Romancier né à Paris en 1945, Georges Picard a publié pas moins de seize livres chez José Corti depuis 1993. La plupart ont un titre qui frappe l’attention : De la connerie (1994), Le génie à l’usage de ceux qui n’en ont pas (1996), Tout m’énerve (1997), Le bar de l’insomnie (2004), Le philosophe facétieux (2008) Réédition d’un récit paru en 1988 aux éditions Calligrammes, Journal ironique d’une rivalité amoureuse n’a rien perdu de son mordant 22 ans plus tard.
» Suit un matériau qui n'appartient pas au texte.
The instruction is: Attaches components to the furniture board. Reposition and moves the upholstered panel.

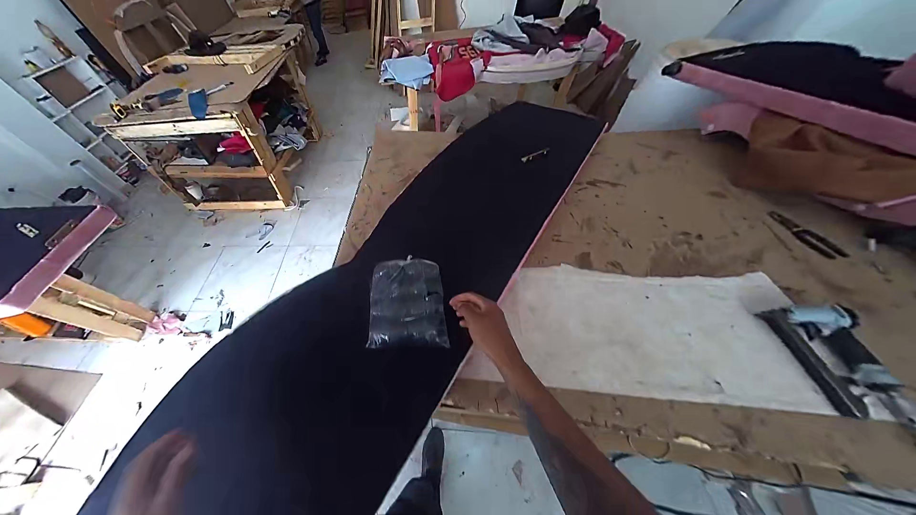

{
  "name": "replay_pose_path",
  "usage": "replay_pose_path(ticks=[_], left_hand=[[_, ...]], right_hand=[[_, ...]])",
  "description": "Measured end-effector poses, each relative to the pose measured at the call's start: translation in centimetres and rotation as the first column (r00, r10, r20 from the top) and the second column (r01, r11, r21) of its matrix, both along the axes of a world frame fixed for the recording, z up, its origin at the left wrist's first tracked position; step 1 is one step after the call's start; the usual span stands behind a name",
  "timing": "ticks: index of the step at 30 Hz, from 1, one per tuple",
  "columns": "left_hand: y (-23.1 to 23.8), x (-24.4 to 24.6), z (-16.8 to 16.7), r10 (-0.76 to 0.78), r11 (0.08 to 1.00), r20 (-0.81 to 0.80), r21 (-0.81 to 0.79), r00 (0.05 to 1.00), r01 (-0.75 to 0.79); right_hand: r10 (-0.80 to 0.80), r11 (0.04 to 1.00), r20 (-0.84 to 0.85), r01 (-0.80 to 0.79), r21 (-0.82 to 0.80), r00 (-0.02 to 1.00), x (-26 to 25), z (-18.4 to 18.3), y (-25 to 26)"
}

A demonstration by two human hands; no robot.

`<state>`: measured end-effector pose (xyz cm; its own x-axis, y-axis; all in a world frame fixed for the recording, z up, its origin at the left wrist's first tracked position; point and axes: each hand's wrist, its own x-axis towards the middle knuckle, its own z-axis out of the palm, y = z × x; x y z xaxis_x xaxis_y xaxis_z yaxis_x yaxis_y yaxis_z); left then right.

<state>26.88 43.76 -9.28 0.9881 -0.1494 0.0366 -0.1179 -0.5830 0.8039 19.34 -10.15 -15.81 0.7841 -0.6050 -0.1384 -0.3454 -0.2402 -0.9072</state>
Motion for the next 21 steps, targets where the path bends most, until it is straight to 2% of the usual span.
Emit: replay_pose_path(ticks=[1, 3, 5, 7, 9, 11, 14, 17, 21], left_hand=[[-6.2, 2.9, -0.5, -0.078, 0.996, -0.052, -0.058, 0.996, 0.075], [-17.2, 8.2, -4.0, -0.224, 0.97, -0.162, -0.138, 0.961, 0.202], [-25.2, 12.6, -6.7, -0.257, 0.95, -0.276, -0.247, 0.926, 0.19], [-31.6, 15.4, -7.6, -0.293, 0.941, -0.366, -0.274, 0.883, 0.198], [-36.4, 16.3, -8.0, -0.343, 0.938, -0.372, -0.181, 0.863, 0.295], [-39.5, 16.3, -8.1, -0.373, 0.924, -0.337, -0.052, 0.864, 0.379], [-42.5, 14.9, -7.2, -0.383, 0.915, -0.347, -0.015, 0.856, 0.403], [-46.8, 12.0, -6.6, -0.455, 0.885, -0.385, -0.093, 0.803, 0.457], [-57.1, 5.7, -5.7, -0.574, 0.818, -0.354, -0.287, 0.738, 0.499]], right_hand=[[0.046, 0.993, -0.073, -0.054, -0.106, 0.996, 2.4, -0.3, -1.1], [0.123, 0.964, -0.248, -0.175, -0.202, 0.961, 5.9, -1.0, -1.8], [0.139, 0.952, -0.332, -0.218, -0.217, 0.933, 8.4, -1.2, -0.9], [0.111, 0.963, -0.324, -0.182, -0.199, 0.939, 9.6, -0.1, -0.2], [0.091, 0.983, -0.238, -0.126, -0.133, 0.967, 9.8, -1.0, -0.5], [0.09, 0.995, -0.133, -0.093, -0.016, 0.987, 9.7, -2.1, -1.6], [0.062, 0.992, 0.005, -0.062, 0.108, 0.998, 8.0, -1.6, -4.3], [-0.041, 0.993, 0.04, 0.036, 0.109, 0.998, 3.9, -0.7, -7.5], [-0.252, 0.967, 0.092, 0.247, 0.059, 0.963, -3.5, 0.0, -14.2]])
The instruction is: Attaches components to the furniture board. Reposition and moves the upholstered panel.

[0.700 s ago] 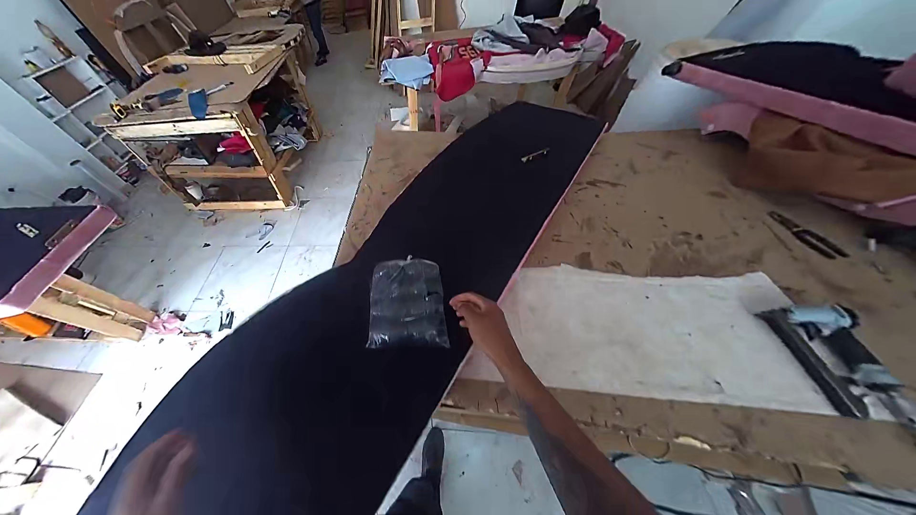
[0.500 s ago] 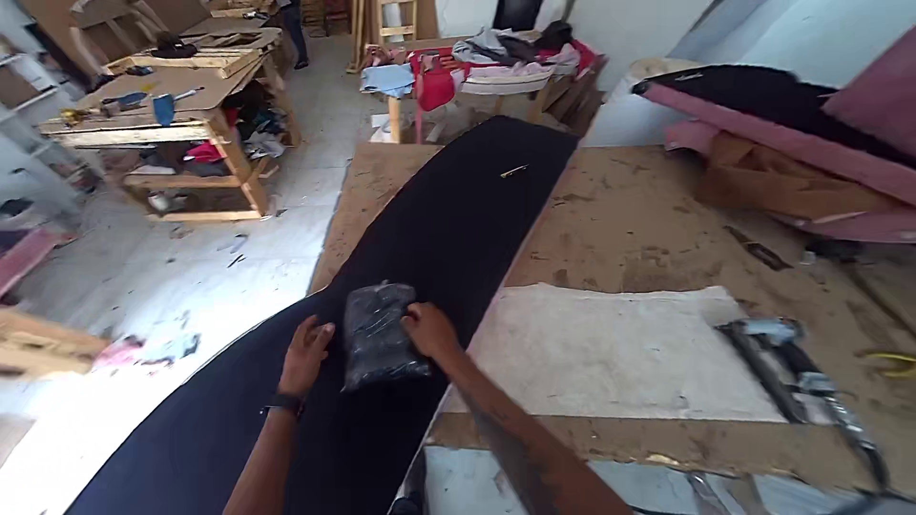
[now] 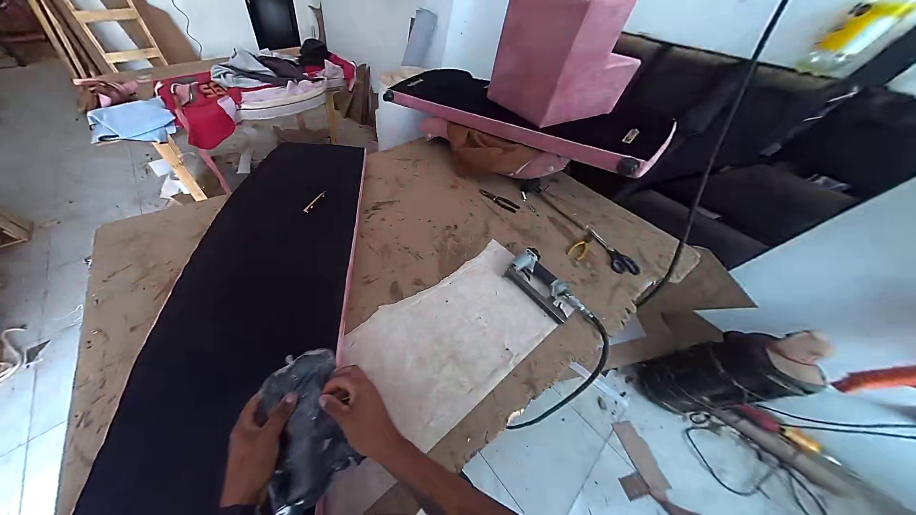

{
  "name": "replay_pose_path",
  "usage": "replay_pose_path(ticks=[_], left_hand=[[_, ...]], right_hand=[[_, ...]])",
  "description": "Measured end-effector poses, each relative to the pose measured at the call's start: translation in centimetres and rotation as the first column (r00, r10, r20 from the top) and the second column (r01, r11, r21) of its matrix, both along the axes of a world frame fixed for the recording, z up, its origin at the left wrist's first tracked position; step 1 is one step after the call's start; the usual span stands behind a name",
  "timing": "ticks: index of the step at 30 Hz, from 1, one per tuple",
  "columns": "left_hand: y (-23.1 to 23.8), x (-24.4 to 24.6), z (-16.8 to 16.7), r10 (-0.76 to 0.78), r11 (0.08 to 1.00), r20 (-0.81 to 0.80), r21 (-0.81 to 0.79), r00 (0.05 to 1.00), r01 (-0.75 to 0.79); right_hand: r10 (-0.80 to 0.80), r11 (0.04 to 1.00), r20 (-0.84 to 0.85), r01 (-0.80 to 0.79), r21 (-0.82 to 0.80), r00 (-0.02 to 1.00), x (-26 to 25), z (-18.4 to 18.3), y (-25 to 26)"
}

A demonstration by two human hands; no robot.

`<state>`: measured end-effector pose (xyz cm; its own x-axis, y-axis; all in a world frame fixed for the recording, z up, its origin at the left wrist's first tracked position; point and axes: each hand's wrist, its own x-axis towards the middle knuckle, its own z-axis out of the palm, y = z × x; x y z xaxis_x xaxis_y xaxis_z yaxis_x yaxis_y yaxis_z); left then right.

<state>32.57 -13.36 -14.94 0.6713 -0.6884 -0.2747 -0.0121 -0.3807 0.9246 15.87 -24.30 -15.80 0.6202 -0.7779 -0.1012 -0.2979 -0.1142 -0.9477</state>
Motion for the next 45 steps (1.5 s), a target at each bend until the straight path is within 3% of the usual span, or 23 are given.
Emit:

Ce journal, qui, constate-t-on assez vite, n’en est pas véritablement un, retrace les étapes d’une tentative maladroite de séduction. Le narrateur, un jeune homme imaginatif, travaille comme coursier à Paris. Il rivalise avec son ami Vasco pour séduire une jeune fille habitant au-dessus de chez lui et qu’il a rêveusement surnommée « Cymbeline », comme la parfumerie et comme le roi (!) dans la comédie shakespearienne éponyme. Cette rivalité se révèle toutefois trompeuse, car le narrateur paraît moins préoccupé par son projet de conquête que par l’épanchement de ses humeurs. D’où ses divers confidents, à commencer par Monsieur Tho, un cordonnier vietnamien au français approximatif qui adore entendre le narrateur lui parler d’« ibili » (Cymbeline). On y croise aussi Djahid, collègue sans papiers et coursier le plus rapide de Paris, de même qu’un vieux lion du zoo de Vincennes.
L’écriture de Picard plaira par sa verve facétieuse, très efficace dans l’expression d’une amertume exempte de gravité. Journal ironique d’une rivalité amoureuse rappelle par endroits Gros-Câlin, Cioran (en nettement moins désabusé), mais surtout Robert Walser, dont Picard se réapproprie brillamment l’esprit flâneur et la fraîche mélancolie.